I have a very similar gravel in my tank. I love the look.

Interesting layout with the plants there. have you ever done echinodorous species before? (Sword plants.) My understanding is that they're heavy root feeders. I would personally add more gravel and take off those little black basekets and the casings around the roots of the plant. There are very few companies who ship their plants in the substrate they were grown in. And thus you're just impeding root growth. I'd also recommend, since it looks like a new tank, to invest in some root tabs or sticks to put under each of the plants. This'll also help them out a ton by giving them a good start - as your tank is so new there's nothing in the gravel for them. Just be sure not to bury them too far into the gravel. Because otherwise the bottom portion of the plant will rot out. (Sorry if this was all review for you - but it's important stuff imo with the plants.)

I'd try and maybe get some rocks like slate or low lying ornaments for those cories to hide out under.

I think you could do a really stunning barb tank with what you have there... Some species you may want to look into are rosy barbs (the males are GORGEOUS), cherry barbs and golden barbs. That is, in addition to the tiger barbs you already have.
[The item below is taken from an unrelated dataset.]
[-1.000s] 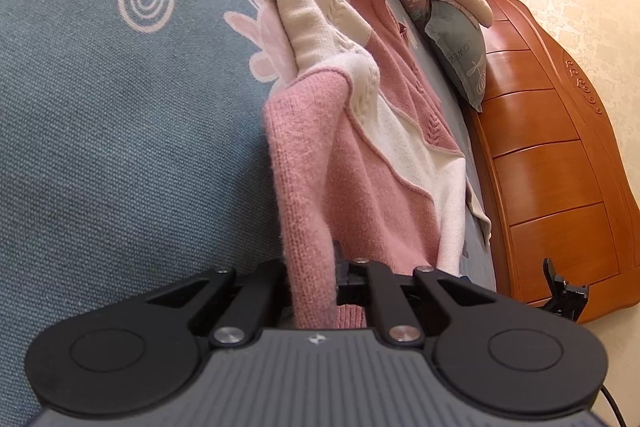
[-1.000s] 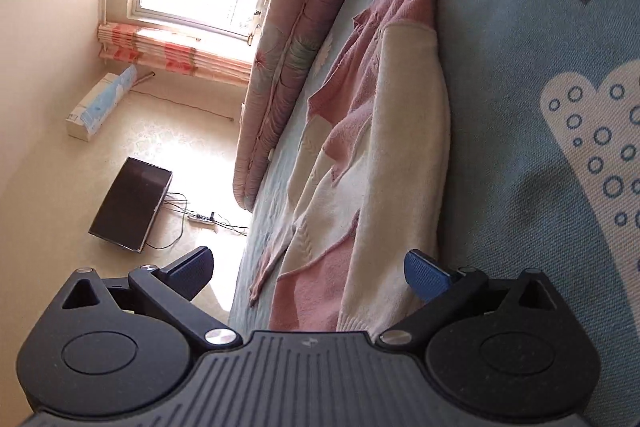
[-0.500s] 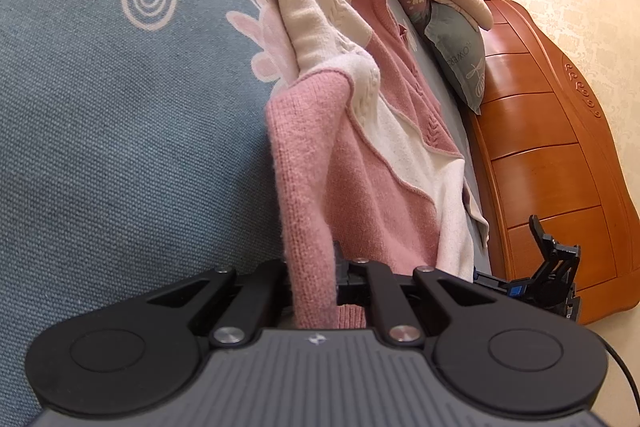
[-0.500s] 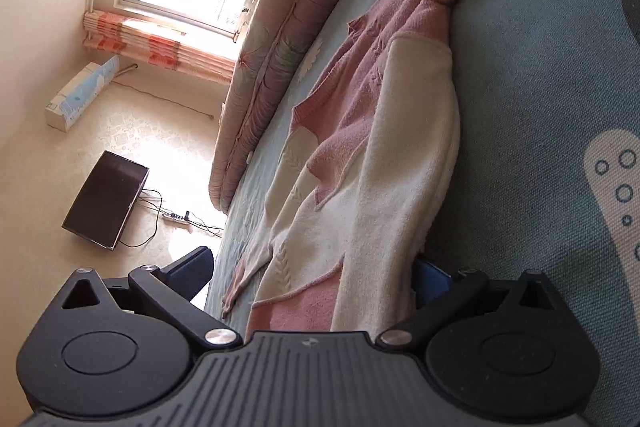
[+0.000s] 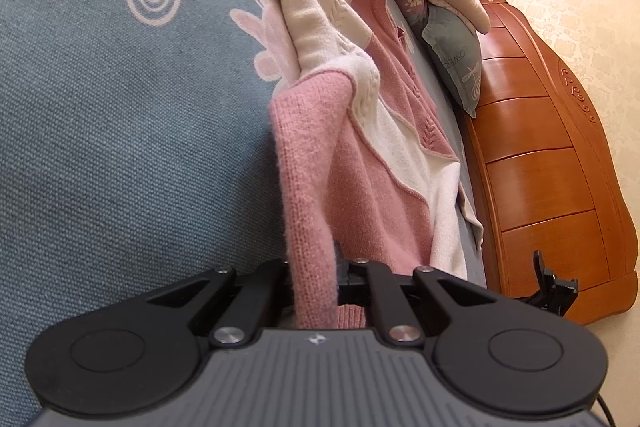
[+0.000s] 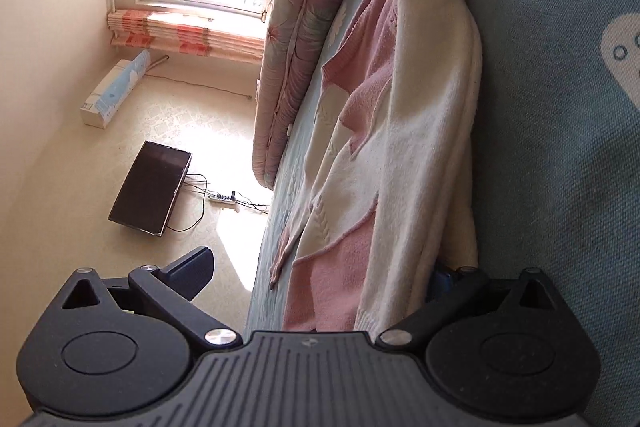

But great start and I look forward to seeing it progress!


----------



## Ries (Mar 20, 2004)

nice tank


----------



## SregoR (Aug 7, 2005)

Mettle said:


> I have a very similar gravel in my tank. I love the look.
> 
> Interesting layout with the plants there. have you ever done echinodorous species before? (Sword plants.) My understanding is that they're heavy root feeders. I would personally add more gravel and take off those little black basekets and the casings around the roots of the plant. There are very few companies who ship their plants in the substrate they were grown in. And thus you're just impeding root growth. I'd also recommend, since it looks like a new tank, to invest in some root tabs or sticks to put under each of the plants. This'll also help them out a ton by giving them a good start - as your tank is so new there's nothing in the gravel for them. Just be sure not to bury them too far into the gravel. Because otherwise the bottom portion of the plant will rot out. (Sorry if this was all review for you - but it's important stuff imo with the plants.)
> 
> ...


No its not a review and its really appericated, causes this is the first time i use live plants in a setup


----------



## furious piranha (Mar 22, 2005)

what kind of gravel is htat...whered u get it


----------



## SregoR (Aug 7, 2005)

furious piranha said:


> what kind of gravel is htat...whered u get it


onyx gravel got it at my LFS


----------



## SregoR (Aug 7, 2005)

Old pictures BUMP
* OLD*

















































































*Still got some work to do on this thing....
Only thing thats chnaged is fish*


----------



## Onion (Sep 20, 2005)

Thats a nice setup SregoR








Thinking of adding an puffer?


----------



## furious piranha (Mar 22, 2005)

looks good...this really makes me want a community tank


----------



## SregoR (Aug 7, 2005)

Its nice, there always something going on


----------



## SregoR (Aug 7, 2005)

Added new bedding to the tank and took out the plants and now i need advice on how to deco it. pictures will be up in a minute


----------



## mauls (Mar 25, 2004)

very nice community tank, i'd do one just like that if i had another tank


----------



## Feeder_Phish (Apr 15, 2005)

nice community tank
































i bet that tiger barb fin nips alot(correct me if im wrong)???


----------



## SregoR (Aug 7, 2005)

Feeder_Phish said:


> nice community tank
> 
> 
> 
> ...


well their said to do that, but the tank has so much space it doesn't happen. when i bough this really small black shirt terta, i was swearing to my self he was gonna get beat up by the tigers, but they left him alone.


----------



## SregoR (Aug 7, 2005)

Well here are some shots of the tank pretty much bare right now, cause i got no ideas of how to set it up, any suggestions are welcomed.


----------



## rchan11 (May 6, 2004)

Great looking tank...nicely done!


----------



## Mettle (Dec 29, 2003)

That's going to be HARD to gravel vac. And your large stones will get mixed in with the gravel and eventually make their way to the bottom. I speak from experience.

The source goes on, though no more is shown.